Without including the images, transcribe each record precisely as it appears below.
==== Records supplied
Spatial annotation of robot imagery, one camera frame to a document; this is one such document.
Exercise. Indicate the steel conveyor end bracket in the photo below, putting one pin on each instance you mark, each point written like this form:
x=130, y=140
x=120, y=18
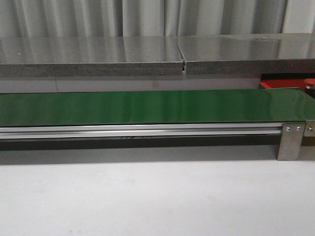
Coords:
x=309, y=128

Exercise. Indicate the green conveyor belt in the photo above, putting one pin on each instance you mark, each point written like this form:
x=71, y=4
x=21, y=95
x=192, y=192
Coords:
x=157, y=107

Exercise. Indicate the left grey stone slab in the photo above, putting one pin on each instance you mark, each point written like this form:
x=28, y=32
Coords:
x=89, y=56

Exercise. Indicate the red plastic tray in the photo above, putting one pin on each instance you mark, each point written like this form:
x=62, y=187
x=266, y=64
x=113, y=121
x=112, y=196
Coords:
x=285, y=81

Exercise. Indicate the aluminium conveyor side rail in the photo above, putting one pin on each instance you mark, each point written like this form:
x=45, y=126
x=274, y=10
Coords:
x=138, y=130

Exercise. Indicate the grey stone slab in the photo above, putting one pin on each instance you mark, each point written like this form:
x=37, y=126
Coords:
x=248, y=54
x=89, y=56

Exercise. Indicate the red mushroom push button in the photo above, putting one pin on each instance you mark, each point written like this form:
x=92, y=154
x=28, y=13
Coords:
x=310, y=86

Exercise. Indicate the grey pleated curtain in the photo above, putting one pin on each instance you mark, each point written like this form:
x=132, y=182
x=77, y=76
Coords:
x=61, y=18

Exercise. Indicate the steel conveyor support bracket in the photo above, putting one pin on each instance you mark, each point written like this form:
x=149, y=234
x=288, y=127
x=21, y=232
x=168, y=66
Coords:
x=291, y=139

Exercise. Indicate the right grey stone slab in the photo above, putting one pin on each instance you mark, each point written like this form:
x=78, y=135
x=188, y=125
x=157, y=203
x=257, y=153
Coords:
x=248, y=54

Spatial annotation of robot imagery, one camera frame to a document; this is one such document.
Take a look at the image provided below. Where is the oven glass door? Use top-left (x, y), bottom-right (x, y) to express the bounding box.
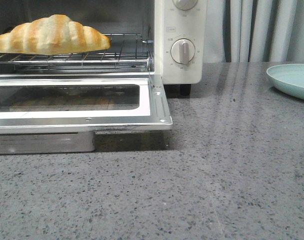
top-left (0, 73), bottom-right (172, 155)

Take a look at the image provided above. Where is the croissant bread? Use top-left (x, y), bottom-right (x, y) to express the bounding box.
top-left (0, 14), bottom-right (111, 56)

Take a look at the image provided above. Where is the black oven foot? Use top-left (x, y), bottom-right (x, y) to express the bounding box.
top-left (179, 84), bottom-right (191, 96)

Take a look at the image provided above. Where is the white toaster oven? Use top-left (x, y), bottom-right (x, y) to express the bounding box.
top-left (0, 0), bottom-right (207, 86)

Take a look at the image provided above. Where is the lower timer knob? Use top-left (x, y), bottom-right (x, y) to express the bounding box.
top-left (170, 38), bottom-right (195, 65)

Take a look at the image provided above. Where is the upper temperature knob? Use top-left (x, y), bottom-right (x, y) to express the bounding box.
top-left (172, 0), bottom-right (198, 11)

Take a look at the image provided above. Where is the grey curtain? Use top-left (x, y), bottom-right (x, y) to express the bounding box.
top-left (203, 0), bottom-right (304, 63)

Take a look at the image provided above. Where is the teal plate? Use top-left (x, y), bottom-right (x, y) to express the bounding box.
top-left (266, 63), bottom-right (304, 100)

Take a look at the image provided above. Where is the metal wire oven rack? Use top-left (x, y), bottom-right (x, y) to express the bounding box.
top-left (0, 33), bottom-right (153, 73)

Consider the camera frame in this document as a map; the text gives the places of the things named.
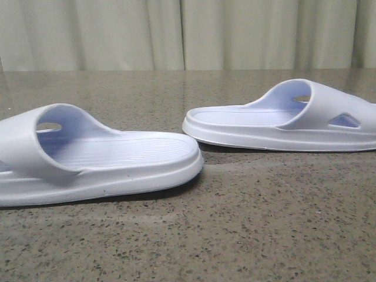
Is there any light blue slipper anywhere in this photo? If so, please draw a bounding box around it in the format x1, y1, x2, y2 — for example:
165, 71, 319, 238
182, 79, 375, 152
1, 103, 203, 207

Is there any pale green curtain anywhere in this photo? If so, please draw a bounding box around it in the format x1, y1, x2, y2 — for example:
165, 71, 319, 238
1, 1, 375, 71

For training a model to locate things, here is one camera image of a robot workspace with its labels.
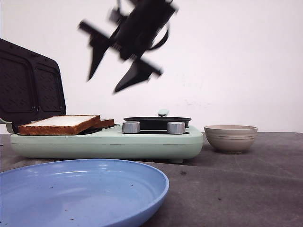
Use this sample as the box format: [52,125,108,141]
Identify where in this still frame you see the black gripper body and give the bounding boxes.
[109,0,177,60]

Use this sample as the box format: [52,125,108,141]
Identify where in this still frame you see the black round frying pan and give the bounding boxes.
[124,109,192,131]

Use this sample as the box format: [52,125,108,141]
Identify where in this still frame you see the silver control knob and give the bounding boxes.
[167,122,186,135]
[122,121,141,134]

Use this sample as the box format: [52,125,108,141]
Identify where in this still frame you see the beige ribbed ceramic bowl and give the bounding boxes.
[204,125,258,154]

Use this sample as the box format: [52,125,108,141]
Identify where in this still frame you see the white bread slice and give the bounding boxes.
[90,119,115,129]
[18,115,100,135]

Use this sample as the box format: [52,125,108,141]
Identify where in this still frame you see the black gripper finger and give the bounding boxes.
[113,58,163,94]
[79,20,111,81]

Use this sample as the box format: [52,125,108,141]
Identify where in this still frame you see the left silver control knob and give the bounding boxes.
[122,121,141,134]

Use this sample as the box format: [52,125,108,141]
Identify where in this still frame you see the blue round plate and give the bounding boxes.
[0,159,169,227]

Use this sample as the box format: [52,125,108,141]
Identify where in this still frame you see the breakfast maker hinged lid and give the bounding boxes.
[0,39,66,134]

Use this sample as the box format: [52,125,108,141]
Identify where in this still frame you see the mint green breakfast maker base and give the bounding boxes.
[10,125,203,163]

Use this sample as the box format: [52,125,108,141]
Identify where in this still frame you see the right silver control knob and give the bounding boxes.
[167,122,186,135]

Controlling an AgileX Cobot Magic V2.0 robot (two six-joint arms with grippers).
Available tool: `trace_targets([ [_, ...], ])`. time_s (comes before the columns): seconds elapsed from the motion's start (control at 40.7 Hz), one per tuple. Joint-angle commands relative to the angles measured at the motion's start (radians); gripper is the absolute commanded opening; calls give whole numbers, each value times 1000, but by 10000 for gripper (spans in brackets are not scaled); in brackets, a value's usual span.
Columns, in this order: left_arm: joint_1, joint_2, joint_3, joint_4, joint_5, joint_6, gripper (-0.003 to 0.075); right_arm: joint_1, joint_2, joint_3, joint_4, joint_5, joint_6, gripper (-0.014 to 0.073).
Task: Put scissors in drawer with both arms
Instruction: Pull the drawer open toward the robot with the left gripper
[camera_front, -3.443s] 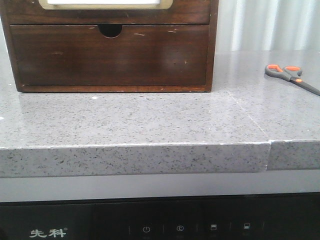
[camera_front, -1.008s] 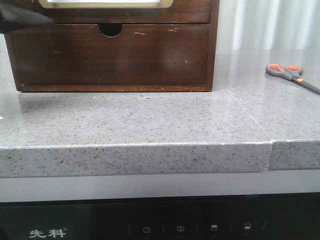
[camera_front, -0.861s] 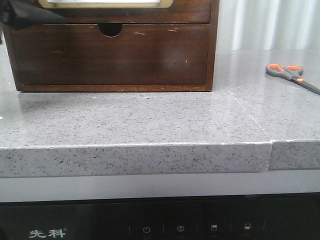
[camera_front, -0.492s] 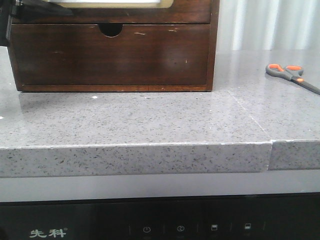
========
» Finished task
Spatial annotation of robot imagery, one camera frame to a document; this is one such document.
Exercise. Indicate the steel conveyor end bracket in the photo below, putting one pin on each instance you mark, each point written like this form:
x=130, y=140
x=120, y=18
Coords:
x=309, y=128

Exercise. Indicate the green conveyor belt in the photo above, putting one pin on each instance you mark, each point written like this form:
x=71, y=4
x=21, y=95
x=192, y=192
Coords:
x=157, y=107

Exercise. Indicate the left grey stone slab in the photo above, putting one pin on each instance you mark, each point written like this form:
x=28, y=32
Coords:
x=89, y=56

Exercise. Indicate the red plastic tray in the photo above, putting one pin on each instance you mark, each point written like this form:
x=62, y=187
x=266, y=64
x=113, y=121
x=112, y=196
Coords:
x=285, y=81

Exercise. Indicate the aluminium conveyor side rail in the photo above, putting one pin on each instance you mark, each point written like this form:
x=45, y=126
x=274, y=10
Coords:
x=138, y=130

Exercise. Indicate the grey stone slab in the photo above, putting one pin on each instance you mark, each point written like this form:
x=37, y=126
Coords:
x=248, y=54
x=89, y=56

Exercise. Indicate the red mushroom push button in the photo above, putting one pin on each instance you mark, each point written like this form:
x=92, y=154
x=28, y=13
Coords:
x=310, y=86

Exercise. Indicate the grey pleated curtain in the photo above, putting one pin on each instance you mark, each point written like this form:
x=132, y=182
x=77, y=76
Coords:
x=61, y=18

Exercise. Indicate the steel conveyor support bracket in the photo above, putting one pin on each instance you mark, each point written like this form:
x=149, y=234
x=288, y=127
x=21, y=232
x=168, y=66
Coords:
x=291, y=139

Exercise. Indicate the right grey stone slab in the photo above, putting one pin on each instance you mark, each point written like this form:
x=78, y=135
x=188, y=125
x=157, y=203
x=257, y=153
Coords:
x=248, y=54

Spatial annotation of robot imagery, one camera frame to a document; this is one such document.
Take a look at the image provided below. Where is the oven glass door? Use top-left (x, y), bottom-right (x, y) to express the bounding box.
top-left (0, 73), bottom-right (172, 155)

Take a look at the image provided above. Where is the croissant bread? Use top-left (x, y), bottom-right (x, y) to express the bounding box.
top-left (0, 14), bottom-right (111, 56)

Take a look at the image provided above. Where is the black oven foot? Use top-left (x, y), bottom-right (x, y) to express the bounding box.
top-left (179, 84), bottom-right (191, 96)

Take a look at the image provided above. Where is the white toaster oven? Use top-left (x, y), bottom-right (x, y) to express the bounding box.
top-left (0, 0), bottom-right (207, 86)

Take a look at the image provided above. Where is the lower timer knob? Use top-left (x, y), bottom-right (x, y) to express the bounding box.
top-left (170, 38), bottom-right (195, 65)

Take a look at the image provided above. Where is the upper temperature knob? Use top-left (x, y), bottom-right (x, y) to express the bounding box.
top-left (172, 0), bottom-right (198, 11)

Take a look at the image provided above. Where is the grey curtain? Use top-left (x, y), bottom-right (x, y) to express the bounding box.
top-left (203, 0), bottom-right (304, 63)

Take a look at the image provided above. Where is the teal plate? Use top-left (x, y), bottom-right (x, y) to express the bounding box.
top-left (266, 63), bottom-right (304, 100)

Take a look at the image provided above. Where is the metal wire oven rack? Use top-left (x, y), bottom-right (x, y) to express the bounding box.
top-left (0, 33), bottom-right (153, 73)

Consider the camera frame in this document as a map; the text gives the places of the things named.
Is there any light blue slipper anywhere in this photo? If so, please draw a bounding box around it in the format x1, y1, x2, y2 — for example:
165, 71, 319, 238
182, 79, 375, 152
1, 103, 203, 207

Is there any pale green curtain anywhere in this photo? If so, please draw a bounding box around it in the format x1, y1, x2, y2 — for example:
165, 71, 319, 238
1, 1, 375, 71

For training a model to locate things, here is one camera image of a robot workspace with its labels.
Use this sample as the box format: [52,125,108,141]
Identify where in this still frame you see the black gripper body and give the bounding boxes.
[109,0,177,60]

Use this sample as the box format: [52,125,108,141]
Identify where in this still frame you see the black round frying pan and give the bounding boxes.
[124,109,192,131]

Use this sample as the box format: [52,125,108,141]
Identify where in this still frame you see the silver control knob and give the bounding boxes.
[167,122,186,135]
[122,121,141,134]

Use this sample as the box format: [52,125,108,141]
Identify where in this still frame you see the beige ribbed ceramic bowl and give the bounding boxes.
[204,125,258,154]

Use this sample as the box format: [52,125,108,141]
Identify where in this still frame you see the white bread slice and give the bounding boxes.
[90,119,115,129]
[18,115,100,135]

Use this sample as the box format: [52,125,108,141]
Identify where in this still frame you see the black gripper finger and give the bounding boxes.
[113,58,163,94]
[79,20,111,81]

Use this sample as the box format: [52,125,108,141]
Identify where in this still frame you see the left silver control knob and give the bounding boxes.
[122,121,141,134]

Use this sample as the box format: [52,125,108,141]
Identify where in this still frame you see the blue round plate and give the bounding boxes.
[0,159,169,227]

Use this sample as the box format: [52,125,108,141]
Identify where in this still frame you see the breakfast maker hinged lid and give the bounding boxes.
[0,39,66,134]

Use this sample as the box format: [52,125,108,141]
Identify where in this still frame you see the mint green breakfast maker base and give the bounding boxes.
[10,125,203,163]

Use this sample as the box format: [52,125,108,141]
Identify where in this still frame you see the right silver control knob and give the bounding boxes.
[167,122,186,135]

Controlling an AgileX Cobot Magic V2.0 robot (two six-joint arms with grippers).
Available tool: `trace_targets([ [_, ...], ])`. time_s (comes before the columns): seconds elapsed from the motion's start (control at 40.7 Hz), one per tuple. Joint-angle commands relative to the angles measured at the motion's start (radians); gripper is the absolute commanded opening; calls give whole numbers, each value times 1000, but by 10000 for gripper (spans in brackets are not scaled); in brackets, a value's usual span.
Columns, in this order: left_arm: joint_1, joint_2, joint_3, joint_4, joint_5, joint_6, gripper (-0.003 to 0.075); right_arm: joint_1, joint_2, joint_3, joint_4, joint_5, joint_6, gripper (-0.014 to 0.073).
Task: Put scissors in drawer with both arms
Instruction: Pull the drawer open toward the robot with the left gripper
[camera_front, -3.443s] 
[camera_front, -1.008s] 
[camera_front, -0.861s] 
[camera_front, -0.492s] 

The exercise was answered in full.